Small Group Workshop Project 1

Read through your peer’s paper once, marking anything that jumps out at you as interesting or confusing. Then, look over the paper again, and consider the following:

Argument: On the back of the paper or on a separate page, briefly summarize your peer’s argument, and comment did you find this argument clear and easy to follow?

Organization: Briefly outline your peer’s paper on the back or on a spare page. What does s/he write about first, second, third, etc.? Does this organization make sense? Why or why not? Should anything be rearranged?
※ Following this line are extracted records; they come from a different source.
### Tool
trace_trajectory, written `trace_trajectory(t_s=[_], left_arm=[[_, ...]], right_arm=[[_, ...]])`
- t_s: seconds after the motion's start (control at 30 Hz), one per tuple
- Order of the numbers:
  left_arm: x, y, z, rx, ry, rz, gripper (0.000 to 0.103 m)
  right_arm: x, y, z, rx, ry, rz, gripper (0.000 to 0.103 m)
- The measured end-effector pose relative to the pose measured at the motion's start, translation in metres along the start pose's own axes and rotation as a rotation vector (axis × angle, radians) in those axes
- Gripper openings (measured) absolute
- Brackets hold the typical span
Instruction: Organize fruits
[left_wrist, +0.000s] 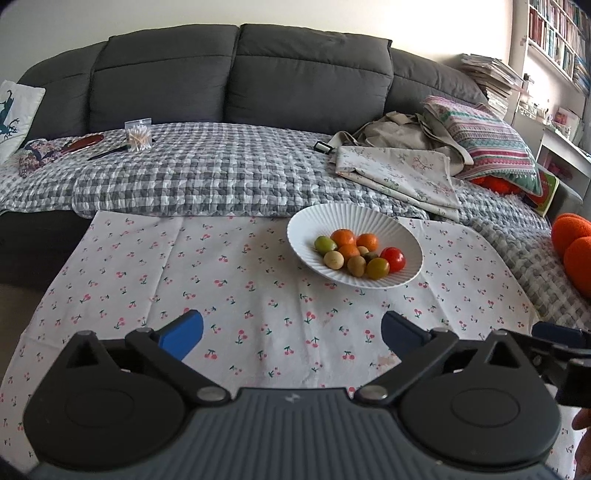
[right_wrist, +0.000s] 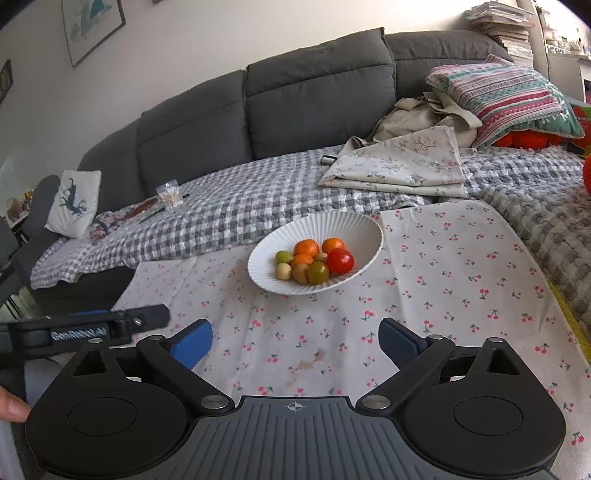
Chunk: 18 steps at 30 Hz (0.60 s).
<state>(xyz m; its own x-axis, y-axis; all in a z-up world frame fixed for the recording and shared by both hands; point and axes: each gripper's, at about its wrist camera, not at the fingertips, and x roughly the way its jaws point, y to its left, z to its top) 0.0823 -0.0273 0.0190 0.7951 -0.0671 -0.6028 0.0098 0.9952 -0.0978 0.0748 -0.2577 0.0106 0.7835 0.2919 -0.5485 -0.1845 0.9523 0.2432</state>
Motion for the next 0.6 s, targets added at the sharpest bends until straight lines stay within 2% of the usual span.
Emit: trace_trajectory(t_s=[0.6], left_arm=[[0.0064, -0.0009, -0.0051, 0.007, 0.022, 0.02, 0.102]], right_arm=[[0.006, 0.0023, -0.0057, -0.008, 0.02, -0.077, 0.103]])
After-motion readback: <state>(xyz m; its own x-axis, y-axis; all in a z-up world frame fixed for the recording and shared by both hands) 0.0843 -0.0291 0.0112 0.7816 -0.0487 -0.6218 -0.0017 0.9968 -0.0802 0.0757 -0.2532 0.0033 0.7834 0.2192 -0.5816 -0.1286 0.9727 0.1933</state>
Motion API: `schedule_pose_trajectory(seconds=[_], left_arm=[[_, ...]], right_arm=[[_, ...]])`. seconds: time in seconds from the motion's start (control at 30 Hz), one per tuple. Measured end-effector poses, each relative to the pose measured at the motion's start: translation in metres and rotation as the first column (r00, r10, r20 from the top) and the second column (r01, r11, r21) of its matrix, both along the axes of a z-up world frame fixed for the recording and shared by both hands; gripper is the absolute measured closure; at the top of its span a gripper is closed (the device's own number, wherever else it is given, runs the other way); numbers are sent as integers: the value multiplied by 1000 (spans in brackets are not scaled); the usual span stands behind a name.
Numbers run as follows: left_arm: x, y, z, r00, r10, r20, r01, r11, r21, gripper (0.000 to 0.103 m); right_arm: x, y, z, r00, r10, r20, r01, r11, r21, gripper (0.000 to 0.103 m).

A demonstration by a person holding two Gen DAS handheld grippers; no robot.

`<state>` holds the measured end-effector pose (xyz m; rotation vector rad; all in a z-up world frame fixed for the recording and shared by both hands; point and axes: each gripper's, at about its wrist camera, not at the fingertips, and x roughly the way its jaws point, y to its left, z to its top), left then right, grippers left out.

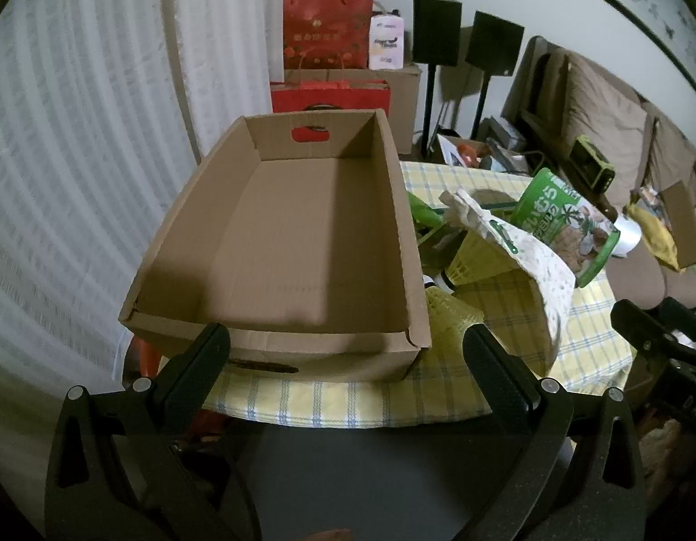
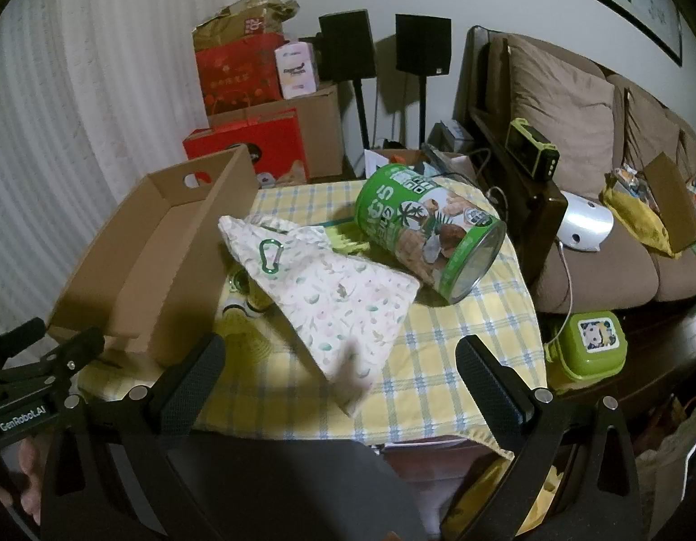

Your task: Organize objects

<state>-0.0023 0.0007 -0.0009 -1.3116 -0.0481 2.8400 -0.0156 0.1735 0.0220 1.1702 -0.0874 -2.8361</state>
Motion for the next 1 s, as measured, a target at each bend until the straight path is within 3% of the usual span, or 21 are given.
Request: schedule_pose_trajectory(seconds=[0.77,0.93,1.0], left_arm=[[-13,-4,0,997,-48,-57,51,997,55,0],[-20,-3,-4,997,-66,-36,69,993,99,0],[-24,-3,-5,996,-80,-27,83,988,131,0]], right_arm=[[-16,5,-5,999,43,-22,-43,999,8,0],[-27,7,-2,998,64,-17,-64,998,-3,3],[-32,9,-2,997,71,-10,-71,997,-14,8]])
Can s/he clarify the relationship among the various parts of the paper?

State of Knowledge: Locate where your peer articulates the state of knowledge in the field (i.e. places where they cite scholarly sources), and write “State of Knowledge” in the margins. Does the author clearly indicate how each secondary source relates to the others? In other words, does it orchestrate a clear scholarly conversation?

Knowledge Gap: Locate where your peer argues for a knowledge gap (i.e. what scholars in the field do not yet know), and write “Knowledge Gap” in the margins. Does your peer state clearly how s/he hopes to fill this knowledge gap?

Analysis: Locate where your peer is analyzing data (surveys, interviews, a novel, images, etc.), and write “Analysis” in the margins. Write a brief comment: is this analysis clear and convincing? Does your peer explain how the analysis supports his/her argument? (Note: Literature reviews will not analyze data in the same way.)

At the end, write a paragraph summarizing your feedback, and explain: does the paper seem appropriate for an expert audience? Why or why not?